What you return must match the listing exactly, with every image removed.
>>>
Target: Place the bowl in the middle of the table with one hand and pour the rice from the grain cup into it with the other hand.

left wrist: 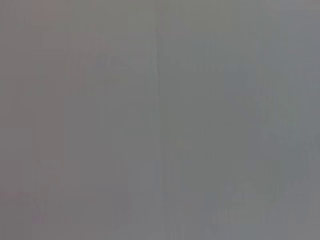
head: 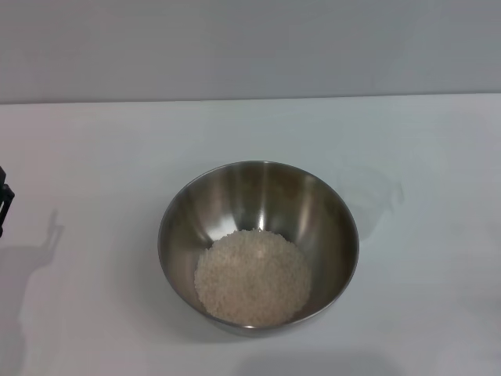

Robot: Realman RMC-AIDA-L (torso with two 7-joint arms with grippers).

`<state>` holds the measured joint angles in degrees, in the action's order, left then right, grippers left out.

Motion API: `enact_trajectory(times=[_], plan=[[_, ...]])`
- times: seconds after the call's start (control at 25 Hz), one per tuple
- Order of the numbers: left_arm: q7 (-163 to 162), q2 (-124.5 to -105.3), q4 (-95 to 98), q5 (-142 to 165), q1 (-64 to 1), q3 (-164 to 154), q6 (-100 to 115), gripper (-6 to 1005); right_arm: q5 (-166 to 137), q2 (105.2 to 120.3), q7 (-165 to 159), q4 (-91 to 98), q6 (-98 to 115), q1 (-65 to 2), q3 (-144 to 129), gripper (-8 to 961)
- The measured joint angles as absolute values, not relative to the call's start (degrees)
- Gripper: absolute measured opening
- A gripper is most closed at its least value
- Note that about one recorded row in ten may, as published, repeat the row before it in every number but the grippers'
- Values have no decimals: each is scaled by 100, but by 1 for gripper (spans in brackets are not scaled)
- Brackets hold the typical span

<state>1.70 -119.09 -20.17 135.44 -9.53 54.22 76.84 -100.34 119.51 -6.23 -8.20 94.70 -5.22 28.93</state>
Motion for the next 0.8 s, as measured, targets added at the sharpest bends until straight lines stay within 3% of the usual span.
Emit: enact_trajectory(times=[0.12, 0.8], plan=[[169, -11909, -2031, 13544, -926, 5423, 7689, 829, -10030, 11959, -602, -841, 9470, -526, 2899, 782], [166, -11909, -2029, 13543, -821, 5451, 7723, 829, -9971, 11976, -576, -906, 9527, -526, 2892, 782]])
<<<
Answer —
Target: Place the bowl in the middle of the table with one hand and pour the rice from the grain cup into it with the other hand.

left wrist: 
head: 

Robot: Realman RMC-AIDA-L (torso with two 7-joint arms with grippers).

`<state>` holds the measured joint angles in degrees, in the action's order, left then right, grippers left out.

Motion API: `enact_trajectory(times=[_], plan=[[_, ...]])`
- times: seconds after the call's start (control at 25 Hz), one per tuple
- Order of the numbers: left_arm: q7 (-163 to 162), q2 (-124.5 to -105.3), q4 (-95 to 98), q5 (-142 to 165), q1 (-64 to 1), q3 (-164 to 154), q6 (-100 to 115), gripper (-6 to 1005); right_arm: q5 (-166 to 137), q2 (105.2 to 120.3), q7 (-165 to 159), q4 (-91 to 98), q6 (-98 to 115), q1 (-65 to 2), q3 (-144 to 129), gripper (-8 to 961)
- The measured joint angles as absolute values, not relative to the call's start (degrees)
- Gripper: absolute measured opening
- A gripper is most closed at its least value
- Note that about one recorded row in ten may, as published, repeat the row before it in every number but the grippers'
- Values have no decimals: each is scaled by 100, but by 1 for gripper (spans in brackets are not scaled)
- Brackets hold the typical span

<state>1.70 -119.09 -20.17 135.44 -9.53 54.22 76.84 -100.34 119.51 -6.23 -8.20 94.70 -5.22 28.93</state>
Motion for the next 0.8 s, as measured, targets added at the sharpest bends until straight lines stay within 3% of the usual span.
Emit: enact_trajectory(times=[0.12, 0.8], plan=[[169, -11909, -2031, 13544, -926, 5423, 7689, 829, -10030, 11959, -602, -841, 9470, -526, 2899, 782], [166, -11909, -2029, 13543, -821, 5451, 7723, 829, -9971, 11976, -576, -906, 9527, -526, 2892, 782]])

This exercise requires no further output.